As Sri Lanka continues to reel from the worst economic crisis in its post-independence history, sharp questions are being raised about the country’s chosen path to recovery. While the government remains committed to a reform package prescribed by the International Monetary Fund (IMF), critics warn that the solutions on offer may do more harm than good.
One of the most prominent voices challenging this direction is Professor Jayati Ghosh, a leading development economist, who in a recent interview with the Institute of Political Economy – Sri Lanka (IPE-SL), called for a radical shift in economic thinking.
A Crisis Misdiagnosed
According to Professor Ghosh, the IMF’s approach treats Sri Lanka’s crisis as a technical imbalance in budgets and payments – something to be fixed through fiscal tightening, privatisation, and liberalisation. However, she argues this model ignores the deep social and structural inequalities that underlie the collapse.
“There is a widespread tendency among multilateral institutions to apply a one-size-fits-all formula,” Ghosh said. “But these prescriptions disproportionately affect working people, pensioners, and the poor – those who did the least to cause this crisis.”
Since signing a bailout deal in 2023, Sri Lanka has been required to slash public spending, increase indirect taxes, and restructure debt. While these measures may satisfy creditors, their impact on everyday life has been severe – from reduced welfare benefits to soaring costs of living.
The Cost of Compliance
Public frustration is mounting, especially among low-income groups and rural communities who feel excluded from decision-making. Protests, strikes, and growing disillusionment have highlighted the social cost of adhering to IMF demands.

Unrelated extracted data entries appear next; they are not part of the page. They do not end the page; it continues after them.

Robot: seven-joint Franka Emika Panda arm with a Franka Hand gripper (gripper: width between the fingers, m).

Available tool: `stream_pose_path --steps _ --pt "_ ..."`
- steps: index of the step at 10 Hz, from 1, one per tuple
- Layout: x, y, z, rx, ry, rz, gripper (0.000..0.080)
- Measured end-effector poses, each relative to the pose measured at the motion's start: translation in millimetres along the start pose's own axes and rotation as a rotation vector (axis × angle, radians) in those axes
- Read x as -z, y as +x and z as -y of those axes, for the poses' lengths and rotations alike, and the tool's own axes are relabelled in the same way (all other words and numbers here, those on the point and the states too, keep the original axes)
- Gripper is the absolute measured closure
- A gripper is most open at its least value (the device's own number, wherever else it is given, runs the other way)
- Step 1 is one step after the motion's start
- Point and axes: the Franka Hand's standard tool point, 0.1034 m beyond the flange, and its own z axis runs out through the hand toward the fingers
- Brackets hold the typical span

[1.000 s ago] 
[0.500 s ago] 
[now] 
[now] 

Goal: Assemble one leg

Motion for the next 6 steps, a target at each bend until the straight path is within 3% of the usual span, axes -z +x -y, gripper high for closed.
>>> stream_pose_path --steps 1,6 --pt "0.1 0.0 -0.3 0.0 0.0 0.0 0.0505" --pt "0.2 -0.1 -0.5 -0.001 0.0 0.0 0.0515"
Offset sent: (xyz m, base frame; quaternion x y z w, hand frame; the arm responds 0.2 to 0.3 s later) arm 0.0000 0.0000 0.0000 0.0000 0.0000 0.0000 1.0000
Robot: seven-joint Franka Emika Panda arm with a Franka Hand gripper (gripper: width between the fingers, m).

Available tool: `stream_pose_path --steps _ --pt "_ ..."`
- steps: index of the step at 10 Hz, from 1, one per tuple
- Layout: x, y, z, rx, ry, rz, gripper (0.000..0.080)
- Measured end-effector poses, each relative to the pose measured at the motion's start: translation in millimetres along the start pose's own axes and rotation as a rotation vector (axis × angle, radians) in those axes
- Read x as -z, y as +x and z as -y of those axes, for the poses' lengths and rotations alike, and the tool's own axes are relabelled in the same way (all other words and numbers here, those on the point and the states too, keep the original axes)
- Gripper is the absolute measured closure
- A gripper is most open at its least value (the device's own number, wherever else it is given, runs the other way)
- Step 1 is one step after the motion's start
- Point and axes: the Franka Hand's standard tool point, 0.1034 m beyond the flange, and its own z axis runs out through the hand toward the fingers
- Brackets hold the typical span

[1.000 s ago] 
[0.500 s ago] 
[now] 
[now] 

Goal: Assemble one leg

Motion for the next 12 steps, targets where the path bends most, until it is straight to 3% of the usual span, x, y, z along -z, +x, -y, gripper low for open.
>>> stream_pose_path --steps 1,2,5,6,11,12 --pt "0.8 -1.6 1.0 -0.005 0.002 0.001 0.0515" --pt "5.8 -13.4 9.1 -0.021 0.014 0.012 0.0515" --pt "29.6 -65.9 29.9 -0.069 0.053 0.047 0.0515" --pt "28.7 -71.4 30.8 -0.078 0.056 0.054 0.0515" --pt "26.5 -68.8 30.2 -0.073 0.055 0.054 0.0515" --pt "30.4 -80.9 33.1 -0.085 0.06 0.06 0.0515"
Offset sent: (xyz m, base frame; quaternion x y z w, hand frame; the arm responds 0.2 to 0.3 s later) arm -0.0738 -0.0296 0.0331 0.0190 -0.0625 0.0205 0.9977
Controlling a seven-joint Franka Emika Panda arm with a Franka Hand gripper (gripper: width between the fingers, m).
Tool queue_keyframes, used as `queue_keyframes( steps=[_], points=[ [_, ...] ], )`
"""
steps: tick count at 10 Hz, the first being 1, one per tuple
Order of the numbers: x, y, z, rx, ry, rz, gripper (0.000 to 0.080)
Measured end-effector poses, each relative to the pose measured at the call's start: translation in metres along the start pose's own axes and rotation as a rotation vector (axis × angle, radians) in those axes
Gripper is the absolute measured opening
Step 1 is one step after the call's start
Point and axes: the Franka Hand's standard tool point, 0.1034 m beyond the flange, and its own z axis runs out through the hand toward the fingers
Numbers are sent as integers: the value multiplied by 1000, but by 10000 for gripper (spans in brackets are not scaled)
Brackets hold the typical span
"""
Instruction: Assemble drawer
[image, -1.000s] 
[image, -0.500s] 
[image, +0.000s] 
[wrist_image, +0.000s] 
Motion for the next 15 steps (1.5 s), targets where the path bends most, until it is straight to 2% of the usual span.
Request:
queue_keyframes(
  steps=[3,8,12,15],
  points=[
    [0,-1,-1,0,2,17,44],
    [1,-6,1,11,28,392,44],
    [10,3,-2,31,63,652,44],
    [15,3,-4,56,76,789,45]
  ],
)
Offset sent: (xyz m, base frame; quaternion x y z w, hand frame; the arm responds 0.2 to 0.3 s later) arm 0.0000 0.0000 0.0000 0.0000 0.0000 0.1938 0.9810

Ghosh warns that these austerity measures not only deepen poverty but threaten the country’s long-term development prospects. “Cutting essential public services and selling state assets is not reform – it’s retreat,” she said. “It sacrifices future stability for short-term targets set by lenders.”
A Call for Radical Alternatives
What, then, is the alternative? Ghosh argues for a development model rooted in justice, equity, and national sovereignty. This includes support for small-scale agriculture, progressive taxation on wealth and corporate profits, and greater investment in education, health, and public infrastructure.
She also advocates for democratic participation in economic planning, ensuring that those most affected by policy decisions have a say in shaping them. “Recovery must come from the ground up, not be imposed from the top down,” she said.
Ghosh’s intervention aligns with a growing body of Sri Lankan economists, civil society activists, and trade unionists who argue that the country must reclaim its economic sovereignty. Their message is not simply anti-IMF, but pro-people: that meaningful recovery is possible only when economic systems prioritise the wellbeing of citizens over external repayment schedules.
“The time for cosmetic tweaks is over,” Ghosh insists. “This is a moment for bold thinking, courageous policymaking, and a commitment to put people before profit.”